▶ [EXERCISE INSTRUCTIONS]: Give the count of lines in the entries below that contain the string "wooden", and only that count.

▶ [EXERCISE MATERIAL]:
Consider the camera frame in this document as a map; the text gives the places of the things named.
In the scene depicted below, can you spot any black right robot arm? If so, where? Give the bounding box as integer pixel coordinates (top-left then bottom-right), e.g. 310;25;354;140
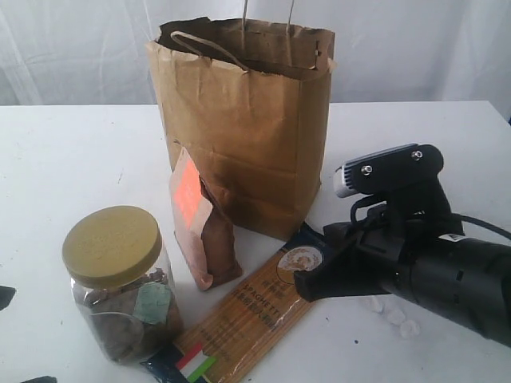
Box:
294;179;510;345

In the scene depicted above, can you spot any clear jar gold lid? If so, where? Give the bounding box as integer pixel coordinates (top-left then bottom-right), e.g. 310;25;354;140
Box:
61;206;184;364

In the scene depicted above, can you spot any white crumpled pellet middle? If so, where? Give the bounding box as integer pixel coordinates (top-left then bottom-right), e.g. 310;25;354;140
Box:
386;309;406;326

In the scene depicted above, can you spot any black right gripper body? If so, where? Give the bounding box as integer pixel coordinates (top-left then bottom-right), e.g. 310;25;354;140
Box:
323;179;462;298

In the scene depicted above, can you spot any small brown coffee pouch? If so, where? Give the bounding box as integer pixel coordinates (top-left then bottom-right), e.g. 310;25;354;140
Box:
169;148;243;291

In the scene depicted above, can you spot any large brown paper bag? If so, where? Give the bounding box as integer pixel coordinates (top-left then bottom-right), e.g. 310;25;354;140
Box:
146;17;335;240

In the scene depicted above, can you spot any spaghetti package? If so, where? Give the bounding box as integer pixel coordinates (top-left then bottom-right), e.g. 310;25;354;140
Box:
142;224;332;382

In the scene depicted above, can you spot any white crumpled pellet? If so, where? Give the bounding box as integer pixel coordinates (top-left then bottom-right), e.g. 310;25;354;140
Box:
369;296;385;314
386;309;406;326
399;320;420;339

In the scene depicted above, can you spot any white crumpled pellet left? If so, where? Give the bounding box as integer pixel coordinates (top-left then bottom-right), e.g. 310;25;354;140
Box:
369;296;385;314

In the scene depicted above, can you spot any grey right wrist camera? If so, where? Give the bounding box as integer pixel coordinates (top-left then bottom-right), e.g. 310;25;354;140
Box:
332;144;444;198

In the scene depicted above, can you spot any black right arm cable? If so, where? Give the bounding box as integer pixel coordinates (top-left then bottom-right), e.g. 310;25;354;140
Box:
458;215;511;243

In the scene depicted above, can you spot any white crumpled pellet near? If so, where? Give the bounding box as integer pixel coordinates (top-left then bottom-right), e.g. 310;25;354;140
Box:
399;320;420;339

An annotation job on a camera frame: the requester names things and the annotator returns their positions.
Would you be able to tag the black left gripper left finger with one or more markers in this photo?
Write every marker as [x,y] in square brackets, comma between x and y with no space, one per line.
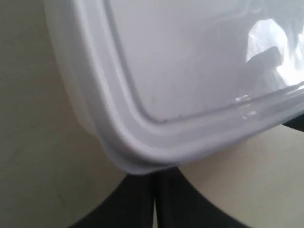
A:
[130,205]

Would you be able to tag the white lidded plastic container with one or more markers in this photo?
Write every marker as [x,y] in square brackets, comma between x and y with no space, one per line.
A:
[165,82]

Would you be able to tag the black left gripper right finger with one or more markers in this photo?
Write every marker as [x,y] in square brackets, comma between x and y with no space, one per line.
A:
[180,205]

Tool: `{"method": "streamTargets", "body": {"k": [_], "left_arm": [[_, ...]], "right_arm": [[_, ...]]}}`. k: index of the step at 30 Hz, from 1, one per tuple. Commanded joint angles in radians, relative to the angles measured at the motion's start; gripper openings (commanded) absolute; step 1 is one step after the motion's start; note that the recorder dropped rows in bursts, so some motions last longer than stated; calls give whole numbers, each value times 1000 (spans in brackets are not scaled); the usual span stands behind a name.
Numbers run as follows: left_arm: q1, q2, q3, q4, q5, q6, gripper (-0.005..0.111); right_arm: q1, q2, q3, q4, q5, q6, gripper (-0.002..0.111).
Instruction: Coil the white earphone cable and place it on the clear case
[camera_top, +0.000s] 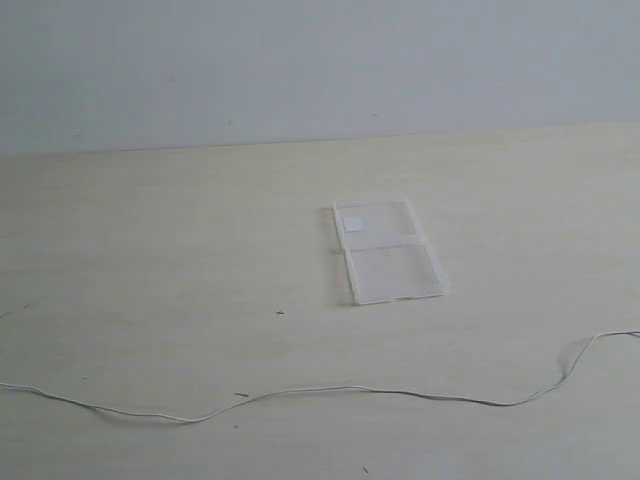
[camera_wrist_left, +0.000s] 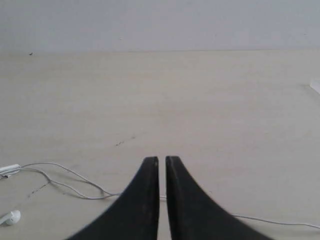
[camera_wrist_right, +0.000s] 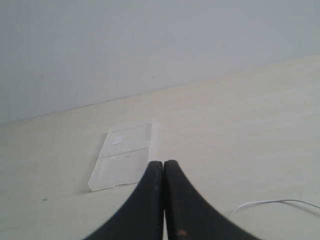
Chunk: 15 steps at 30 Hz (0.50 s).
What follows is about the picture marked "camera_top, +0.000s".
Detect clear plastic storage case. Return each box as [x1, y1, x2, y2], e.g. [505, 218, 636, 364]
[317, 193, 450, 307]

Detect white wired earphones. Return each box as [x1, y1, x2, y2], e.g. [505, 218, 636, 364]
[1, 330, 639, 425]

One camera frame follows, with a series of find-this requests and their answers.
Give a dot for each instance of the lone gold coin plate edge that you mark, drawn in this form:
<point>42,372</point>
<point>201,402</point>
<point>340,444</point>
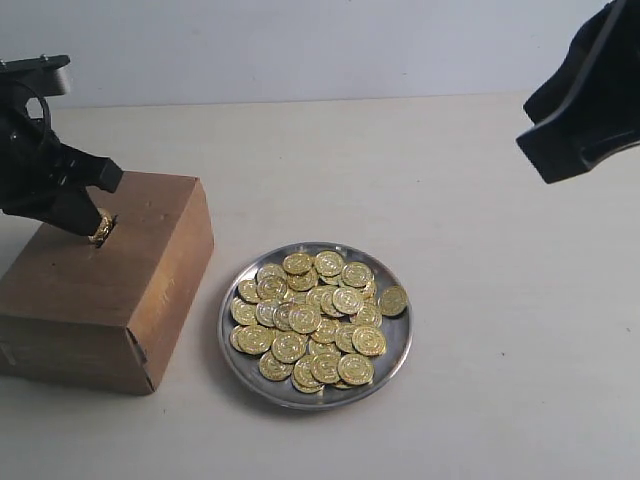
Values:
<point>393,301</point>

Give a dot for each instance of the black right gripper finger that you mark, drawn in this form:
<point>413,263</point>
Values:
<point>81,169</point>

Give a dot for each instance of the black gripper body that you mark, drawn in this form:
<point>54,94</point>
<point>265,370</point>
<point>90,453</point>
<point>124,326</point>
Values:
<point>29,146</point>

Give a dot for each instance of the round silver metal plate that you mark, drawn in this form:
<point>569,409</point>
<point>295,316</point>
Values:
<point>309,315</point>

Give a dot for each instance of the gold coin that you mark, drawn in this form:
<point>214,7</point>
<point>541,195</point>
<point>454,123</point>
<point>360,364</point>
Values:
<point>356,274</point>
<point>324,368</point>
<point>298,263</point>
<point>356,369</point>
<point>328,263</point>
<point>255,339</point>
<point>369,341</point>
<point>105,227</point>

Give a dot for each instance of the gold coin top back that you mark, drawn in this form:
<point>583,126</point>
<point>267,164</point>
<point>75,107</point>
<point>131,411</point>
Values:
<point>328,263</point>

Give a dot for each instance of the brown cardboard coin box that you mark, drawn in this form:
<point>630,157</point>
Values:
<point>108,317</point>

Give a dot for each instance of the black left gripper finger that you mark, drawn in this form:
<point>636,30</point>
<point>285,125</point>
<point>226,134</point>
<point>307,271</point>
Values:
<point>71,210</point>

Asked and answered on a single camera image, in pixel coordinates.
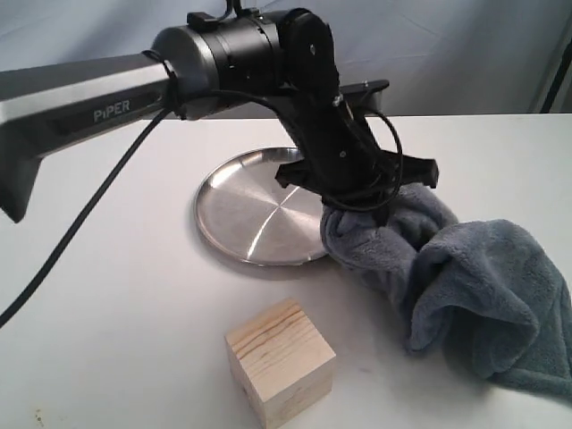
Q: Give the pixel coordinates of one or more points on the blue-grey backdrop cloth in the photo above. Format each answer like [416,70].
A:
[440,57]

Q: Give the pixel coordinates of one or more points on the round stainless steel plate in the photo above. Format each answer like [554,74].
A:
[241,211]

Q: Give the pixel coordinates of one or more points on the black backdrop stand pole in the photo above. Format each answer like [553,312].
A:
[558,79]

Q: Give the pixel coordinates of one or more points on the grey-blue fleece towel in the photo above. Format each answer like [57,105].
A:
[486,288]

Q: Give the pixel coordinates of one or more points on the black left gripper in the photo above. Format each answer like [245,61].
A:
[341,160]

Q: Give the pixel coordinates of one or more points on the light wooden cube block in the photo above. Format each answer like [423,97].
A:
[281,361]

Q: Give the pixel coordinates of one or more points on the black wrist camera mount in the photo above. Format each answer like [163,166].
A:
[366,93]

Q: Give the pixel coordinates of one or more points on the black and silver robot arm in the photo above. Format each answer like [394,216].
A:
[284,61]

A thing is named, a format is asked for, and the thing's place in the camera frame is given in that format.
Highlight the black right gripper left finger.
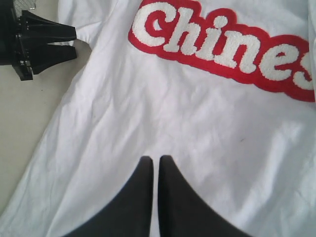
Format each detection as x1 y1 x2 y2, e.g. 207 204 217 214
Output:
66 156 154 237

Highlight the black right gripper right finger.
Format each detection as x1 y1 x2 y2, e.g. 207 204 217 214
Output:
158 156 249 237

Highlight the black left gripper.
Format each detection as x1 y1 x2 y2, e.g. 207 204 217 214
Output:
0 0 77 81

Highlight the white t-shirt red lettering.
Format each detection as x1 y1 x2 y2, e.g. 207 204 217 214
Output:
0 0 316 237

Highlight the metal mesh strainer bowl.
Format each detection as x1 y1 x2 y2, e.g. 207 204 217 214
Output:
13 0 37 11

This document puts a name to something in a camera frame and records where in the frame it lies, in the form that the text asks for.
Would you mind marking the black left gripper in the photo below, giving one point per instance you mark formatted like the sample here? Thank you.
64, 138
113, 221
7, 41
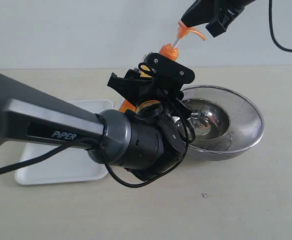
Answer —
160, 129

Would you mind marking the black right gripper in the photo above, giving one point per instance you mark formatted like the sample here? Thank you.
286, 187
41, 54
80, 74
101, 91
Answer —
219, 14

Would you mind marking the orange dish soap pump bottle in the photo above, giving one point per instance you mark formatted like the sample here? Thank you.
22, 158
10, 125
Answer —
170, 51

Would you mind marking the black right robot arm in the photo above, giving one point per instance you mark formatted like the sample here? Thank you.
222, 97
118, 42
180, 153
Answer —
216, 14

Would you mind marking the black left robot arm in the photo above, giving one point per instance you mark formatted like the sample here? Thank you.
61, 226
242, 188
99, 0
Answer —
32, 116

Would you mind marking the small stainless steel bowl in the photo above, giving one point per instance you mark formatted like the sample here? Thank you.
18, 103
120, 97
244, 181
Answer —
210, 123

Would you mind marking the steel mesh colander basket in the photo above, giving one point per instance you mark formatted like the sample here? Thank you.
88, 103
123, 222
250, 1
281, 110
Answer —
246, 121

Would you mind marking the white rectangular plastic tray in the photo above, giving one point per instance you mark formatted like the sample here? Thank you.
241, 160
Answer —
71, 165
---
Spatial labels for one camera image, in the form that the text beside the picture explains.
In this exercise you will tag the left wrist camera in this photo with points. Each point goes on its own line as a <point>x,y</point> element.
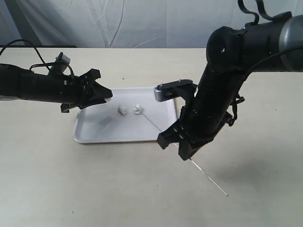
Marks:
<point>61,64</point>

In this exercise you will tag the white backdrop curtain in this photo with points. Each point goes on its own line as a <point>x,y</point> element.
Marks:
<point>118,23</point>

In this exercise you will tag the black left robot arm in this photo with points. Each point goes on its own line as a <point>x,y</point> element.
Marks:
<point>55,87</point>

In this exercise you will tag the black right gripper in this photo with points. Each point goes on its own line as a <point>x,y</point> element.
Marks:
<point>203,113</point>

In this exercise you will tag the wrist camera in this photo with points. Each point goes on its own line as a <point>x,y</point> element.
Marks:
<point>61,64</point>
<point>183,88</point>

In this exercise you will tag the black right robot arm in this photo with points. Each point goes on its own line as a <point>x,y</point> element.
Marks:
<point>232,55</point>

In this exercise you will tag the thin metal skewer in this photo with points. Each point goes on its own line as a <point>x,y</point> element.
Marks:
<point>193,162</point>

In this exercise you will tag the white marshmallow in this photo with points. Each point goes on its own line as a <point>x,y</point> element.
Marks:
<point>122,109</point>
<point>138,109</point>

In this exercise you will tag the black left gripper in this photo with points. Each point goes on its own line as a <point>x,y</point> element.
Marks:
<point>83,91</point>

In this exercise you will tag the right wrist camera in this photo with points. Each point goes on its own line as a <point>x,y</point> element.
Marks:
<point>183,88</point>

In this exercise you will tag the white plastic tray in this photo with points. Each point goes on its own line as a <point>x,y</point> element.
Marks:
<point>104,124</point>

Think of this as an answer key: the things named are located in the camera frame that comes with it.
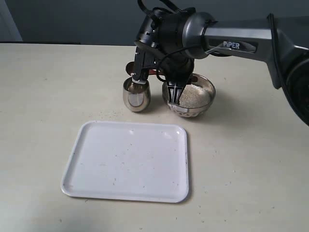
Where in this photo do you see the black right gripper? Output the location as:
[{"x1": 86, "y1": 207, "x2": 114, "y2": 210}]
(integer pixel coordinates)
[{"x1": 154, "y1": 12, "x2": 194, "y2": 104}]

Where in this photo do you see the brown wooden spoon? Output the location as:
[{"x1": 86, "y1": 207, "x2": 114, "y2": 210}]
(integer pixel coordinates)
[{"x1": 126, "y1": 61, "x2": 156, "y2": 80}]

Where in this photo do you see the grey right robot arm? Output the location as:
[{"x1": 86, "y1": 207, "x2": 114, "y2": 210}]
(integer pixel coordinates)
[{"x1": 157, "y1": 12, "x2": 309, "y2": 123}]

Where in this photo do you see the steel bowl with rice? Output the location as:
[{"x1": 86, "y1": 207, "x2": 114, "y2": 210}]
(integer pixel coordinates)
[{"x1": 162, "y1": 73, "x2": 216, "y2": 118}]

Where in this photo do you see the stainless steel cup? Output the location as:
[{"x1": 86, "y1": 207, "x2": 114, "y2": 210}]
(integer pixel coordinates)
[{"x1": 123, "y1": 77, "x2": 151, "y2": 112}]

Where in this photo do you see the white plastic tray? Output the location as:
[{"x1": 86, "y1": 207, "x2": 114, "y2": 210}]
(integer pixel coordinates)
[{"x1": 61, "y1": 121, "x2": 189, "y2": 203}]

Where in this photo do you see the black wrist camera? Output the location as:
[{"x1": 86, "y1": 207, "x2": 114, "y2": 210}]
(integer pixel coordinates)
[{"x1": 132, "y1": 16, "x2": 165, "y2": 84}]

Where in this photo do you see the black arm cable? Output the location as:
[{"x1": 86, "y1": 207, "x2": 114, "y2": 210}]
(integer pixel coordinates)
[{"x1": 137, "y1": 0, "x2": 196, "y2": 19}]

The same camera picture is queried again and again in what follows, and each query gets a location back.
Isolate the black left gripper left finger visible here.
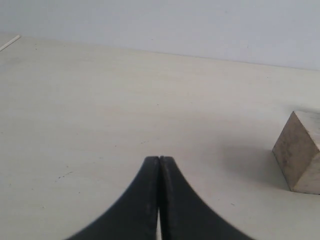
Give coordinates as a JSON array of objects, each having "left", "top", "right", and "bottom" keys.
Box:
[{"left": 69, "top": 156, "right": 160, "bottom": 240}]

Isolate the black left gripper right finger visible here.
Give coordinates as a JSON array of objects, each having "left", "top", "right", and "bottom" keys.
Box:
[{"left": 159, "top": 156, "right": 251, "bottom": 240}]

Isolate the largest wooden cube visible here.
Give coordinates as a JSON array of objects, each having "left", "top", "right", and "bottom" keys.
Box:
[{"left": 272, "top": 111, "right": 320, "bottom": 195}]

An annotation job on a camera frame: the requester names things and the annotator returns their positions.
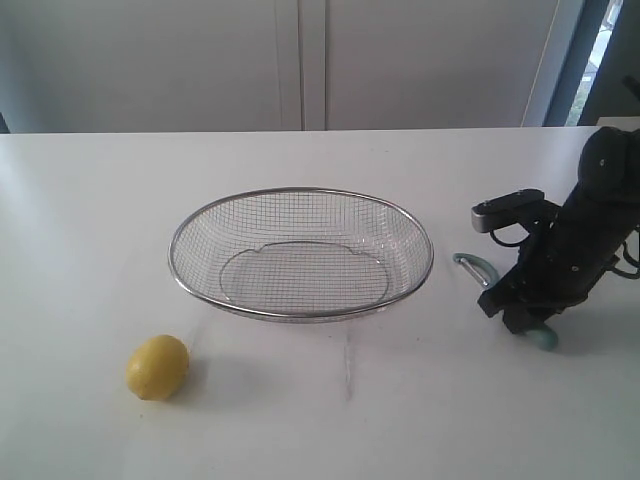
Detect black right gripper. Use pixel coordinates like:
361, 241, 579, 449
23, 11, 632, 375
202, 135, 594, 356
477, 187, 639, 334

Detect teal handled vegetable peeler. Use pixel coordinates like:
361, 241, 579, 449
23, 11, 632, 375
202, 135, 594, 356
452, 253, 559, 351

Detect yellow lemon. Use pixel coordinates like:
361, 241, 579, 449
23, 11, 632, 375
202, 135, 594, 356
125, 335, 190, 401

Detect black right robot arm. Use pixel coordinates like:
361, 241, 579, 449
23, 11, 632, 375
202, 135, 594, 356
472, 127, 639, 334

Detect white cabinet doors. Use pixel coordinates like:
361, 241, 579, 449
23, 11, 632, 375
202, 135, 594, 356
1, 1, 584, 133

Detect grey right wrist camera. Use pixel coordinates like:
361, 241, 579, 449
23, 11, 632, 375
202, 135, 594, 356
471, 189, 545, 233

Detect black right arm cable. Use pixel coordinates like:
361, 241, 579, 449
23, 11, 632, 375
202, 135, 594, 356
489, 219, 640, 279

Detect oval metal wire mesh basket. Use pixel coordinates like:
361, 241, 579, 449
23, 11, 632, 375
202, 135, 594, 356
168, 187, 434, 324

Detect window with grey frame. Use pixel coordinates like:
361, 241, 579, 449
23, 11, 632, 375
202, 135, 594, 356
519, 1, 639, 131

▶ [SOLUTION TO THIS TASK]: 3